■ **Problem statement**
Could you reproduce, word for word, everything below from the line containing "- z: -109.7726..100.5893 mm" down to the line containing "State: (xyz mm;", with both of those lines included and no others?

* * * * *

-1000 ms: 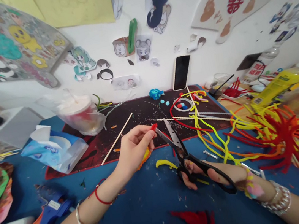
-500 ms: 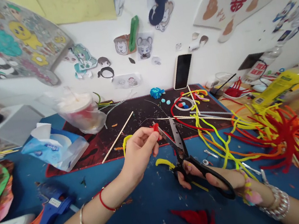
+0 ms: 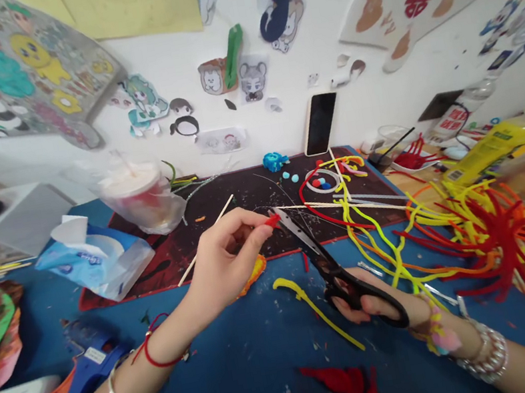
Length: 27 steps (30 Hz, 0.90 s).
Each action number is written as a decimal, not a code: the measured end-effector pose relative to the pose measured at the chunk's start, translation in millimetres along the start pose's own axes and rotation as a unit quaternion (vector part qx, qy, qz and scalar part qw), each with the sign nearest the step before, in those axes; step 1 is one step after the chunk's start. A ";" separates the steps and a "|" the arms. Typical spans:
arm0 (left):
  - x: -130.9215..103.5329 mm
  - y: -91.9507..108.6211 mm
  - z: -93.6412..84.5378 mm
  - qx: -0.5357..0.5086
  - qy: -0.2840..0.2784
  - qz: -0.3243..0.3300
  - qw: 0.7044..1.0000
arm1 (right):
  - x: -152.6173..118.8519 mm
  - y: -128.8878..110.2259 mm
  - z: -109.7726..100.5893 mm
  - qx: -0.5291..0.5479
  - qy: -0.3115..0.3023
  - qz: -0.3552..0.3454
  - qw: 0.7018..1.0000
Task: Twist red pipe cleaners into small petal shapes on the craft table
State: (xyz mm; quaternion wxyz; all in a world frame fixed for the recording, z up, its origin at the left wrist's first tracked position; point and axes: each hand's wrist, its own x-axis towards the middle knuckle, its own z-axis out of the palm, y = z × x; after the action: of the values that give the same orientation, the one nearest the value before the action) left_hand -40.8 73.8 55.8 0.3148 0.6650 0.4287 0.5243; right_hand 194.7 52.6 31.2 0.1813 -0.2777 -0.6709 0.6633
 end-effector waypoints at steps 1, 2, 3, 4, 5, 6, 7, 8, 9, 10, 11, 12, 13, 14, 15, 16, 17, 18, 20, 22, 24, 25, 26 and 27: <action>0.8 1.2 -1.3 0.010 -0.002 0.008 1.000 | 1.5 -1.8 0.5 0.004 0.016 0.001 1.000; 1.5 2.1 -2.5 0.017 -0.003 0.012 1.000 | 2.6 -2.6 0.6 0.006 0.030 0.002 1.000; 2.0 2.7 -3.4 0.023 -0.005 0.013 1.000 | 3.3 -2.1 0.1 0.007 0.038 0.003 0.999; 2.2 3.2 -4.1 0.027 -0.008 0.012 1.000 | 4.2 -0.1 -0.8 0.007 0.036 0.002 0.999; 2.2 3.6 -4.5 0.031 -0.010 0.011 0.999 | 5.3 3.7 -1.9 0.007 0.029 0.000 1.000; 1.9 4.0 -4.8 0.035 -0.012 0.011 0.999 | 6.7 9.0 -3.1 0.008 0.013 -0.004 1.000; 1.5 4.4 -4.8 0.041 -0.015 0.011 0.999 | 8.5 15.2 -4.0 0.011 -0.006 -0.012 1.000; 1.0 4.9 -4.7 0.048 -0.018 0.012 0.999 | 10.4 22.0 -4.6 0.015 -0.028 -0.022 0.999; 0.6 5.4 -4.5 0.056 -0.022 0.013 0.998 | 12.2 28.5 -4.6 0.019 -0.049 -0.033 0.998; 0.2 6.1 -4.1 0.065 -0.028 0.013 0.997 | 13.8 34.1 -4.1 0.024 -0.071 -0.042 0.996; -0.2 6.7 -3.6 0.072 -0.035 0.013 0.997 | 14.9 38.4 -3.1 0.028 -0.093 -0.048 0.994; -0.5 7.4 -3.0 0.077 -0.043 0.013 0.996 | 15.5 40.8 -1.8 0.034 -0.113 -0.054 0.992; -0.9 8.0 -2.3 0.082 -0.049 0.012 0.995 | 15.5 41.5 -0.3 0.042 -0.129 -0.059 0.989; -1.4 8.5 -1.3 0.089 -0.055 0.012 0.994 | 15.0 40.4 1.2 0.048 -0.143 -0.060 0.987; -2.0 9.0 -0.3 0.097 -0.057 0.013 0.994 | 14.1 38.0 2.5 0.053 -0.154 -0.060 0.985; -2.8 9.5 1.0 0.107 -0.058 0.016 0.992 | 13.0 34.9 3.6 0.055 -0.161 -0.056 0.984; -3.7 10.1 2.3 0.116 -0.059 0.020 0.991 | 11.9 31.7 4.4 0.053 -0.166 -0.049 0.983; -4.7 10.7 3.7 0.121 -0.062 0.023 0.990 | 11.1 29.0 4.9 0.049 -0.174 -0.042 0.983; -6.5 12.1 6.1 0.110 -0.067 0.018 0.992 | 10.6 26.2 4.8 0.042 -0.188 -0.037 0.981; -7.7 13.6 7.7 0.058 -0.072 -0.011 0.996 | 12.0 26.5 3.6 0.041 -0.188 -0.051 0.980; -7.7 14.6 8.4 -0.020 -0.070 -0.056 0.996 | 14.0 27.3 1.4 0.038 -0.177 -0.060 0.982; -7.2 14.9 8.4 -0.057 -0.064 -0.077 0.993 | 14.7 27.4 0.1 0.033 -0.178 -0.057 0.982; -6.6 15.0 8.2 -0.088 -0.056 -0.094 0.990 | 15.2 27.1 -1.2 0.024 -0.185 -0.049 0.981; -5.9 14.8 7.9 -0.108 -0.045 -0.104 0.988 | 15.4 26.6 -2.4 0.016 -0.191 -0.041 0.981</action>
State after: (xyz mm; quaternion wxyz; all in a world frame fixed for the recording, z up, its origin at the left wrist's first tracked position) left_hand -30.1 62.3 64.2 0.4567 0.6020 0.4219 0.5010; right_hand 187.7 63.0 3.0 0.0811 -0.1150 -0.6930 0.7071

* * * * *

■ **Finished exercise**
  - z: -109.7726..100.5893 mm
  - qx: -0.5291..0.5479
  - qy: -0.3115..0.3023
  - qz: -0.3552..0.3454
  - qw: 0.7018..1.0000
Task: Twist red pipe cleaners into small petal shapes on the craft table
State: (xyz mm; quaternion wxyz; all in a world frame fixed for the recording, z up, its origin at the left wrist's first tracked position; point and axes: each hand's wrist, its own x-axis towards the middle knuckle, its own z-axis out of the palm, y = z × x; after the action: of the values that give the same orientation, the one nearest the value before the action) left_hand -40.8 73.8 55.8 0.3148 0.6650 0.4287 0.5243; right_hand 194.7 52.6 31.2 0.1813 -0.2777 -0.6709 0.6633

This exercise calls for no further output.